TASK OBJECTIVE
Repeat the listing below line for line, exactly as shown.

--- SOURCE MATERIAL ---

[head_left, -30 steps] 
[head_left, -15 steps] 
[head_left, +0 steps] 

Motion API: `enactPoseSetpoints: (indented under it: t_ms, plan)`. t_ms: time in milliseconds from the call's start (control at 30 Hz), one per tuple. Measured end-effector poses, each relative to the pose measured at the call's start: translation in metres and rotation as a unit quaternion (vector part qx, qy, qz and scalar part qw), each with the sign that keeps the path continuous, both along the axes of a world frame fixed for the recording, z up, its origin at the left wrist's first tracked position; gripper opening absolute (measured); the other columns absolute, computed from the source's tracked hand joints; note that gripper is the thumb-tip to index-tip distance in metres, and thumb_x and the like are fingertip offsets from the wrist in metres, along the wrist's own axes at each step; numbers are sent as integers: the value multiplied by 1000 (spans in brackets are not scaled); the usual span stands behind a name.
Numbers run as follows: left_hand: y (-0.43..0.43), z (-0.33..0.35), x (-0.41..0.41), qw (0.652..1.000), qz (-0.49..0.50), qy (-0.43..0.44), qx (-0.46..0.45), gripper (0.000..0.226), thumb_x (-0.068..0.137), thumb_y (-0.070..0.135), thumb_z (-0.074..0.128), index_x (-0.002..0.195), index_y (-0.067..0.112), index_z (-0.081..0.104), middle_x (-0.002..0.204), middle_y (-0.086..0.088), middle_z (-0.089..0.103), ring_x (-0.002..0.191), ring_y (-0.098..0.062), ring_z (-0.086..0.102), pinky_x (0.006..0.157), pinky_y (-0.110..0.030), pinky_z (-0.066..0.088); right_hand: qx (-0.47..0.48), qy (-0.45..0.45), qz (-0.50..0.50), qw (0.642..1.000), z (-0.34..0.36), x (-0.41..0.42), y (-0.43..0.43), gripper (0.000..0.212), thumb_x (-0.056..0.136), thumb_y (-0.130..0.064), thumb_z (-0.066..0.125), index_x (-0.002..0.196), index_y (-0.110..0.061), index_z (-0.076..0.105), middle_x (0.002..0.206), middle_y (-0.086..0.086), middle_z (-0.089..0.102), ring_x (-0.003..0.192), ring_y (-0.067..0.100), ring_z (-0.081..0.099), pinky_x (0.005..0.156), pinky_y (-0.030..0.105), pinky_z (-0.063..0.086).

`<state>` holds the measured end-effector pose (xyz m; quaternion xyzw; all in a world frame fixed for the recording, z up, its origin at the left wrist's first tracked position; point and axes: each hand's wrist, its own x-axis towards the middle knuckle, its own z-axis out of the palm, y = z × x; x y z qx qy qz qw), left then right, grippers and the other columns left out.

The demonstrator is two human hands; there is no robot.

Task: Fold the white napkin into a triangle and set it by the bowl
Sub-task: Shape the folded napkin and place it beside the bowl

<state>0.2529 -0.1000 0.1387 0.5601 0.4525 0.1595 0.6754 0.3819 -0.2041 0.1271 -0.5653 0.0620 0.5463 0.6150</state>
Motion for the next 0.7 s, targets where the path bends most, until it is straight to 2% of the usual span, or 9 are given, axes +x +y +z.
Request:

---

EXERCISE OUTPUT
[head_left, -30 steps] 
[head_left, -15 steps] 
[head_left, +0 steps] 

Motion API: `enactPoseSetpoints: (indented under it: t_ms, plan)`. t_ms: time in milliseconds from the call's start (control at 30 Hz), one per tuple. Measured end-effector poses, each relative to the pose measured at the call's start: translation in metres and rotation as a unit quaternion (vector part qx, qy, qz and scalar part qw), each with the sign that keeps the path continuous, both along the axes of a world frame fixed for the recording, z up, its origin at the left wrist's first tracked position; gripper opening absolute (measured); the other columns absolute, computed from the source's tracked hand joints; note that gripper is the thumb-tip to index-tip distance in metres, and thumb_x and the like are fingertip offsets from the wrist in metres, along the wrist's own axes at each step; numbers are sent as integers: the value multiplied by 1000 (spans in brackets are not scaled); the usual span stands behind a name.
Numbers run as follows: left_hand: y (-0.43..0.43), z (-0.33..0.35), x (-0.41..0.41), qw (0.652..1.000), qz (-0.49..0.50), qy (-0.43..0.44), qx (-0.46..0.45), gripper (0.000..0.226), thumb_x (-0.068..0.137), thumb_y (-0.070..0.135), thumb_z (-0.074..0.128), index_x (-0.002..0.195), index_y (-0.067..0.112), index_z (-0.081..0.104), middle_x (-0.002..0.204), middle_y (-0.086..0.088), middle_z (-0.089..0.103), ring_x (-0.002..0.191), ring_y (-0.098..0.062), ring_z (-0.086..0.102), pinky_x (0.006..0.157), pinky_y (-0.110..0.030), pinky_z (-0.066..0.088); right_hand: qx (-0.47..0.48), qy (-0.45..0.45), qz (-0.50..0.50), qw (0.642..1.000), z (-0.34..0.36), x (-0.41..0.42), y (-0.43..0.43), gripper (0.000..0.212), thumb_x (-0.056..0.136), thumb_y (-0.130..0.064), thumb_z (-0.066..0.125), index_x (-0.002..0.196), index_y (-0.110..0.061), index_z (-0.076..0.105), middle_x (0.002..0.206), middle_y (-0.086..0.086), middle_z (-0.089..0.102), ring_x (-0.003..0.192), ring_y (-0.067..0.100), ring_z (-0.081..0.099), pinky_x (0.005..0.156), pinky_y (-0.030..0.105), pinky_z (-0.063..0.086).

`<state>` holds the measured end-effector pose (xyz m; quaternion xyzw; all in a world frame fixed for the recording, z up, its origin at the left wrist's first tracked position; point and axes: each hand's wrist, its own x-axis towards the middle knuckle, its own z-axis out of the palm, y = z × x; x y z qx qy qz qw), left then right, grippers and the other columns left out.

The demonstrator is two human hands; there is no robot.

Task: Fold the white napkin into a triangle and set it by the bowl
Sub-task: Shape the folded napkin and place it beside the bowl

<state>0.2529 -0.1000 0.1387 0.5601 0.4525 0.1595 0.6754 0.3819 -0.2041 0.1271 -0.5653 0.0620 0.5463 0.6150</state>
Motion for the next 0.7 s, targets where the path bends most, until it is straight to 2% of the usual span, or 9 are given, axes +x +y +z.
Request:

There is nothing more to this exercise.